1. “Clamped” and “Fixed-second” Conditions at a Single Point

The general scheme does not cover the case where both “Clamped” and “Fixed-second” conditions are specified at a single point.

Let’s derive the coefficients separately for this case.

Let at point $x_k$ the first derivative $f'$ and the second derivative $f''$ be specified.

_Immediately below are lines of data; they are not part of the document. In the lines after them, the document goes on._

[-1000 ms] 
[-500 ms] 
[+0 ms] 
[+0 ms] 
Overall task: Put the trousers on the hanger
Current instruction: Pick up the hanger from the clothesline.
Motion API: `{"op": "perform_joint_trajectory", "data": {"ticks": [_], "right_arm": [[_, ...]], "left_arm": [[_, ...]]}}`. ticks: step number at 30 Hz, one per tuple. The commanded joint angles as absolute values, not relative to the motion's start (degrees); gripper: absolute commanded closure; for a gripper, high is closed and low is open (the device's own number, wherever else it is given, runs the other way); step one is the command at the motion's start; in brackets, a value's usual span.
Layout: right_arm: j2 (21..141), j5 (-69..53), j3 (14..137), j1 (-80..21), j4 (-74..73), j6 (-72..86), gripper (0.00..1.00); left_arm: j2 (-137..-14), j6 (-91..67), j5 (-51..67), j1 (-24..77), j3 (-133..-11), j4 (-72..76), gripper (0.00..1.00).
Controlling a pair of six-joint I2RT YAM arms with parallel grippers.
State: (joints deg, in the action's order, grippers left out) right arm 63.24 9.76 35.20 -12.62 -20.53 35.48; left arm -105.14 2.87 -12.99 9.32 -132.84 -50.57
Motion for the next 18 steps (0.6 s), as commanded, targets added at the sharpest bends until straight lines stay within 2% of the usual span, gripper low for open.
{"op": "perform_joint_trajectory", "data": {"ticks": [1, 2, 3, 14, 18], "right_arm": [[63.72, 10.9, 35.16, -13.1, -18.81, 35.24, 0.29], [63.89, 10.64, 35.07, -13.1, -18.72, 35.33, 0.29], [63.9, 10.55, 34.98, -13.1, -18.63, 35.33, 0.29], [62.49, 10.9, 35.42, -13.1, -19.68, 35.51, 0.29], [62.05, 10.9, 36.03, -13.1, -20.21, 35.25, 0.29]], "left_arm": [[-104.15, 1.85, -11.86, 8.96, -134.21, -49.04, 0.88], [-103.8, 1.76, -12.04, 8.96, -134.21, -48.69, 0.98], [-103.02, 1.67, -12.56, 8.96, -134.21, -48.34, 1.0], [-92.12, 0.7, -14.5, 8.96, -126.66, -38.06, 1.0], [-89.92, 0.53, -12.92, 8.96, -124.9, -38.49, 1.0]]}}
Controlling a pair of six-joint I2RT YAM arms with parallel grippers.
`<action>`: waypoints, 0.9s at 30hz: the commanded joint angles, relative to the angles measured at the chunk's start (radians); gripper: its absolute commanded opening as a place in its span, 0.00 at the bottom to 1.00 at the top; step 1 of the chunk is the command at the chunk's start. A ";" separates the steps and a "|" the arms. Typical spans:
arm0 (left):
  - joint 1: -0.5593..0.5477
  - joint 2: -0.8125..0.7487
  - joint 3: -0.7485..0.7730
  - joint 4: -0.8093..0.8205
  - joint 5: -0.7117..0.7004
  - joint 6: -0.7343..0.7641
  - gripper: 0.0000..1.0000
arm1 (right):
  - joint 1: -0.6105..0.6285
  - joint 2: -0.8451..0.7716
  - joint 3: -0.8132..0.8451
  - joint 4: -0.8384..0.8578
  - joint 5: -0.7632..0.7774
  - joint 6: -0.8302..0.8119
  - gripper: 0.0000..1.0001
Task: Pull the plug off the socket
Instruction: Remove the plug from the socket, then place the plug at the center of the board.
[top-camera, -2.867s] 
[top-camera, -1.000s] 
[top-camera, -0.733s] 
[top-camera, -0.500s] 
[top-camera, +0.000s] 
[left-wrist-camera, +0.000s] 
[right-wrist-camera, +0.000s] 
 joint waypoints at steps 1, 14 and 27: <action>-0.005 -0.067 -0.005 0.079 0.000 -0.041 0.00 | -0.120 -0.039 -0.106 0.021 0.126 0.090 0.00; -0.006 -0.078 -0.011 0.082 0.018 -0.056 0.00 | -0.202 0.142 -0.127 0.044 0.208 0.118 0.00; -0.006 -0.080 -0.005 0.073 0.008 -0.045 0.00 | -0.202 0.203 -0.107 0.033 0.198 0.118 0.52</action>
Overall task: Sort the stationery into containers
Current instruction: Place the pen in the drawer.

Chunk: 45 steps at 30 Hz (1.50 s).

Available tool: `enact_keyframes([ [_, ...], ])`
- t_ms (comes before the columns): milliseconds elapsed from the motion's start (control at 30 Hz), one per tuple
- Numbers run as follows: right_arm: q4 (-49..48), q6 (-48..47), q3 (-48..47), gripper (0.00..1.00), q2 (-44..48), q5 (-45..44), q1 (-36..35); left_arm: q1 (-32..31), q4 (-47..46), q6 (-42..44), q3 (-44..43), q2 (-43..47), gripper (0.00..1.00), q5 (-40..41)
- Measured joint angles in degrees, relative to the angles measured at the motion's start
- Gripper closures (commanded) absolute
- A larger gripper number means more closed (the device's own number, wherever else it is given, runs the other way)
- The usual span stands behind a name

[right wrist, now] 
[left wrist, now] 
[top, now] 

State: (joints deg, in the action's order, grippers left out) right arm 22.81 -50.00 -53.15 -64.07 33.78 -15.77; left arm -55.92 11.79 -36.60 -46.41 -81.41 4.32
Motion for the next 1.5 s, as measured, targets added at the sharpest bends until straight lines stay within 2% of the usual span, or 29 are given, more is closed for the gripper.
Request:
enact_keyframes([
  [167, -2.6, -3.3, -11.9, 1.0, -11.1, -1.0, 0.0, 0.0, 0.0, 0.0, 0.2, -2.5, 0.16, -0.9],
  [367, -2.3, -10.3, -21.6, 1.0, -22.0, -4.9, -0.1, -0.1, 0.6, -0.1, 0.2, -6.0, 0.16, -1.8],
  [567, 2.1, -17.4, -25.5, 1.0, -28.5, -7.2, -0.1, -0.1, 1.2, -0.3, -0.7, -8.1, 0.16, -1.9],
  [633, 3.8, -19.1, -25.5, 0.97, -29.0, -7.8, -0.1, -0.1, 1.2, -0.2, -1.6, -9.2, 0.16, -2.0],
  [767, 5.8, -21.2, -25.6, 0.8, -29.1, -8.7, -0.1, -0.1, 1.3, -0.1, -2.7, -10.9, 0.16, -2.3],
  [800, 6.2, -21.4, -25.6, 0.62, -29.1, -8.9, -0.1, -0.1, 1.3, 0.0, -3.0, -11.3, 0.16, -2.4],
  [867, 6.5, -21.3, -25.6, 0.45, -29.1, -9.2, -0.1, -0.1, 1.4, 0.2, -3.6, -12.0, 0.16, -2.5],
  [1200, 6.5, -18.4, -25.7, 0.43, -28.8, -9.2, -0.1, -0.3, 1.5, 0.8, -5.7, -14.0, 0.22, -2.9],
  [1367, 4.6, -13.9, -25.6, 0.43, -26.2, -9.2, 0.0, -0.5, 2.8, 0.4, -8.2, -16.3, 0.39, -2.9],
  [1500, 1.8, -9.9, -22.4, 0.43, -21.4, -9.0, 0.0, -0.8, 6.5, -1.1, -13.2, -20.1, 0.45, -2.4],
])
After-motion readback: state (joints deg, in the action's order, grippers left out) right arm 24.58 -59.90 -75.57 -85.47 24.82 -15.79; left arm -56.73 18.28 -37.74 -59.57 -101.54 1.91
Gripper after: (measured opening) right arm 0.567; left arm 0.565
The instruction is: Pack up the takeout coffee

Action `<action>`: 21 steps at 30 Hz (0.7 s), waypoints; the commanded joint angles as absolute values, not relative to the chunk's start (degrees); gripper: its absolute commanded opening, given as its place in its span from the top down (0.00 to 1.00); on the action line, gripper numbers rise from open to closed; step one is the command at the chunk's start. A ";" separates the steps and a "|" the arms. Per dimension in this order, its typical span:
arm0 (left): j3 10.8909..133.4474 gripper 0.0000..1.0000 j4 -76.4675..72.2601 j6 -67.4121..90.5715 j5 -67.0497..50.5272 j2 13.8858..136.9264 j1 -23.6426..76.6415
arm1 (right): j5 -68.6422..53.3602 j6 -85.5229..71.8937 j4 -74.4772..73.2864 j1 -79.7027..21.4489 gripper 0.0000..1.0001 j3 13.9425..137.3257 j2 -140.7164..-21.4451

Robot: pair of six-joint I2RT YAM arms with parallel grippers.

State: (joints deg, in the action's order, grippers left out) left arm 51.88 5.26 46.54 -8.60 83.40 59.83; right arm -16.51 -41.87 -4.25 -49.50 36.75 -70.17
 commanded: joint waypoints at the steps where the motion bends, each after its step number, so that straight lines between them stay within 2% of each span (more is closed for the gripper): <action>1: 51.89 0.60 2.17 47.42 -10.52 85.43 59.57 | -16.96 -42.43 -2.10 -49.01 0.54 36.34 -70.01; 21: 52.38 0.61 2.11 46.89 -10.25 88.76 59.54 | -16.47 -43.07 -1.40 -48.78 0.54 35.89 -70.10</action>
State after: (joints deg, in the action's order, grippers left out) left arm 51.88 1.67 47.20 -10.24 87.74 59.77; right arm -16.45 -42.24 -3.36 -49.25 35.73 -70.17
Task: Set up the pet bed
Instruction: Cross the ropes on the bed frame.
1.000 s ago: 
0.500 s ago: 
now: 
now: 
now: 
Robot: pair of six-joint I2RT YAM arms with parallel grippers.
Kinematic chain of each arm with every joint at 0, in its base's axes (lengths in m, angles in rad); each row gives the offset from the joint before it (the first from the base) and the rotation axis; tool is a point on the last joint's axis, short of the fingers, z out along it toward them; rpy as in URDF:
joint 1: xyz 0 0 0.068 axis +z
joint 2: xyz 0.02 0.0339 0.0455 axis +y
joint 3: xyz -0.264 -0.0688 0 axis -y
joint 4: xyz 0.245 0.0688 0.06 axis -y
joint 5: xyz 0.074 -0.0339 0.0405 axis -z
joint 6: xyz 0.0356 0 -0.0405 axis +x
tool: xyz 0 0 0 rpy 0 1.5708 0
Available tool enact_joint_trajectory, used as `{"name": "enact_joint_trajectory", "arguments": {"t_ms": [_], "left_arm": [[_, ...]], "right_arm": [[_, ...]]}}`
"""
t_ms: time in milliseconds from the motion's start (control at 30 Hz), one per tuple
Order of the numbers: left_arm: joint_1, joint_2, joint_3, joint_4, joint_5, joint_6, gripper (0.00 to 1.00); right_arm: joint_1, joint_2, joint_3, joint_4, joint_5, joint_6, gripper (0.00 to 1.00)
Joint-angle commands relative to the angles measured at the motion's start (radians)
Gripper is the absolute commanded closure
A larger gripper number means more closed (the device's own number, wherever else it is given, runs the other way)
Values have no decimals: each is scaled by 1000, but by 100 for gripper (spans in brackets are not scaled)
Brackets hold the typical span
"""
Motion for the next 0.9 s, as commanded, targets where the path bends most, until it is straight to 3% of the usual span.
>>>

Coefficients for the previous ($k-1$-th) segment:

$a_{k-1} = y_{k-1}$
$b_{k-1} = \frac{3\delta_{k-1}}{h_{k-1}} + \frac{f''h_{k-1}}{2} - 2f'$
$c_{k-1} = \frac{3f'}{h_{k-1}} - \frac{3\delta_{k-1}}{h_{k-1}^2} - f''$
$d_{k-1} = \frac{f''}{2h_{k-1}} - \frac{f'}{h_{k-1}^2} + \frac{\delta_{k-1}}{h_{k-1}^3}$

Coefficients for the current ($k$-th) segment:

$a_k = y_k$
$b_k = f'$
$c_k = \frac{f''}{2}$
$d_k = \frac{\delta_k}{h_k^3} - \frac{f'}{h_k^2} - \frac{f''}{2h_k}$

2. “Fixed-second” and “Not-a-knot” Conditions at a Single Point

Coefficients for the $k-1$-th and $k$-th segments:

$a_{k-1} = y_{k-1}$
$a_k = y_k$
$c_k = \frac{f''(x_k)}{2}$
$c_{k-1} = \frac{f'' - 6dh_{k-1}}{2}$
$b_{k-1} = \frac{\delta_{k-1}}{h_{k-1}} - \frac{f''h_{k-1}}{2} + 2dh_{k-1}^2$
$b_k = \frac{\delta_{k-1}}{h_{k-1}} + \frac{f''h_{k-1}}{2} - dh_{k-1}^2$
$d_{k-1} = d_k = d = \frac{\frac{\delta_k}{h_k} - \frac{\delta_{k-1}}{h_{k-1}} - \frac{f''(x_k)}{2}h_{k-1} - \frac{f''(x_k)}{2}h_k}{h_k^2 - h_{k-1}^2}$

As we can see, to compute the coefficients, we need to perform division by the expression $h_k^2 - h_{k-1}^2$, which equals zero if the steps $h_{k-1}$ and $h_k$ are equal.

Therefore, in particular, when interpolating using uniformly spaced points, it is impossible to set these both “Fixed-second” and “Not-a-knot” conditions at a single point.